51. In a cellular system, a signal is intentionally transmitted from a base station nominally located in the center of a cell to a mobile unit in the same cell. However, nearby transmitters using the same channel cause interference. In Figure 4.8.4, a mobile unit is located at the edge of a cell and uses frequency channel A. Many nearby transmitters also operate using channel A and the six nearest transmitters can be considered as causing significant interference. Consider that the mobile unit is a distance \(r\) from its cell’s transmitter along the line connecting two channel A base stations, that the transmitters all operate at the same power level, and that the distance between base stations operating using channel A is \(3r\). This three-cell cluster operates in a suburban area and the power density drops off with distance \(d\) as \(1/d^{3.5}\) due to multipath effects. What is the SIR at the mobile unit? Express your answer in decibels. [Parallels Example 4.8.1]

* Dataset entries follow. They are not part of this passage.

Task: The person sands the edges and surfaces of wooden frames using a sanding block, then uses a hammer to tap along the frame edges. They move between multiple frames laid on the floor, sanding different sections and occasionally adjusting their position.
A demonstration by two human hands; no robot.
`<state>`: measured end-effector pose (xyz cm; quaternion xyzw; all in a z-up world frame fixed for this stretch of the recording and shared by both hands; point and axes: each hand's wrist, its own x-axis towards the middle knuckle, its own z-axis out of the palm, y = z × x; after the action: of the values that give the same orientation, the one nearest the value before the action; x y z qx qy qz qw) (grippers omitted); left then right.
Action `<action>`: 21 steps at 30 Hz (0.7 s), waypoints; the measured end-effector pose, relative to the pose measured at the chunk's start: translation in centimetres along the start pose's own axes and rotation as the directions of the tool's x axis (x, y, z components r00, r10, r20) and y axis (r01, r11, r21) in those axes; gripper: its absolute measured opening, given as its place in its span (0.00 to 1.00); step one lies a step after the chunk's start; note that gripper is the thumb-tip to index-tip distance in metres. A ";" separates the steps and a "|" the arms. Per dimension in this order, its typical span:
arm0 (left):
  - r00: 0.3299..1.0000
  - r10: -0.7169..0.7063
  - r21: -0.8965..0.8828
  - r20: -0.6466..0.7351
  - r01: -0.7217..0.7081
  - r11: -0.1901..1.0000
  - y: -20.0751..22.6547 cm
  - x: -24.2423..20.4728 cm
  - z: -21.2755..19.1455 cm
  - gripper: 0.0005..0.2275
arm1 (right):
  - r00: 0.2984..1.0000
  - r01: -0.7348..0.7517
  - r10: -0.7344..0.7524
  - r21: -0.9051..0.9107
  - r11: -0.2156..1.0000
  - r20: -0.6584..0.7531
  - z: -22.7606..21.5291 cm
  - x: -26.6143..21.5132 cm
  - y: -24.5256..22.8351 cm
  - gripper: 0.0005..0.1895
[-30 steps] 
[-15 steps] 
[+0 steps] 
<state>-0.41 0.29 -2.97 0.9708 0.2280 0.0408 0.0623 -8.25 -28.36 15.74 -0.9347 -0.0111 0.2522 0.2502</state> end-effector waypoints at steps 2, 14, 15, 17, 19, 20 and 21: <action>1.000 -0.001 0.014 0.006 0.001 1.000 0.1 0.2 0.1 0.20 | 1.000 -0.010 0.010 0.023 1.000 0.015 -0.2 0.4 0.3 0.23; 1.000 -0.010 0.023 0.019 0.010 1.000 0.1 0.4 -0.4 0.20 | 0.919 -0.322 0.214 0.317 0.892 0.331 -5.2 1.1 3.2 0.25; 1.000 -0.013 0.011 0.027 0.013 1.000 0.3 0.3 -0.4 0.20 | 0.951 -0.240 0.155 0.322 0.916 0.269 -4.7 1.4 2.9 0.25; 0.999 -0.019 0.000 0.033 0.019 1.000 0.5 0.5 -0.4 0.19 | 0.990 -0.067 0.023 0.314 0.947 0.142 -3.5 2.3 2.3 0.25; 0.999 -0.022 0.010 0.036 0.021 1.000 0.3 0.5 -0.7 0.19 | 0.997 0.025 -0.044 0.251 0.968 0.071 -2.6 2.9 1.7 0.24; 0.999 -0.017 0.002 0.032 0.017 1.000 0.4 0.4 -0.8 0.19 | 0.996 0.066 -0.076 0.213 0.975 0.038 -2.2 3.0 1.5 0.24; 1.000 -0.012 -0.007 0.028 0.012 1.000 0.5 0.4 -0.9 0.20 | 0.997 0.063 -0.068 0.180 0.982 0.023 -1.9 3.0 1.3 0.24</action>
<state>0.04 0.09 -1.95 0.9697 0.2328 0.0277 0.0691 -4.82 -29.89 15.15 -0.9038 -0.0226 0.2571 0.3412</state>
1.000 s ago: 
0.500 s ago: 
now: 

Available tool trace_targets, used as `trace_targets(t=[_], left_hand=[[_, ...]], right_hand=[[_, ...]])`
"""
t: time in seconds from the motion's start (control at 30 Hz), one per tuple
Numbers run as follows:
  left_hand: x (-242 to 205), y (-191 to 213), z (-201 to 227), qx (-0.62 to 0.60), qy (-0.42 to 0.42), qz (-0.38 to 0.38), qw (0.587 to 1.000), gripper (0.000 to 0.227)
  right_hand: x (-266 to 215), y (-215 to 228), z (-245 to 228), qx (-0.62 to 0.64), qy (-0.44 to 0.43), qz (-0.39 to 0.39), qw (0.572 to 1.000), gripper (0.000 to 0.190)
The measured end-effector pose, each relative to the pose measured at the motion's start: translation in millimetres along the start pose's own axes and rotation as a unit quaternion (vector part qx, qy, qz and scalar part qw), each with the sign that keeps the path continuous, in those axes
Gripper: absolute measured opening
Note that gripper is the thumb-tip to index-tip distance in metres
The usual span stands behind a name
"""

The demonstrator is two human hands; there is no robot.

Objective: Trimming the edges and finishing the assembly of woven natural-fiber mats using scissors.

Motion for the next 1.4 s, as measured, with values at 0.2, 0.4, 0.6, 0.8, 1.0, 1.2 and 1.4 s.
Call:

52. A cellular system uses a three-cell cluster.
    1. Treating cells as equal sized hexagons with towers in the center of each cell, draw the cell map including all cells within \(3\) cell diameters of the main channel. Label the main cell and other cells using the same frequencies as A.
    2. Consider a mobile unit at the edge of a cell transmitting the intended signal from the tower at the center of that cell. Identify the interfering towers.
    3. If ground effects and multipath effects are negligible, what is the power roll-off factor if the distance between a tower and the mobile unit is \(d\)? That is, what is n if power falls off as \(1/d^{n}\)?
    4. If trisector antennas are used, identify the interfering cells and approximately determine the improvement in SIR compared to using a nonsectorized antenna? You do not need to do detailed calculations.
53. Describe trisector antennas in \(4\) lines and without using a diagram.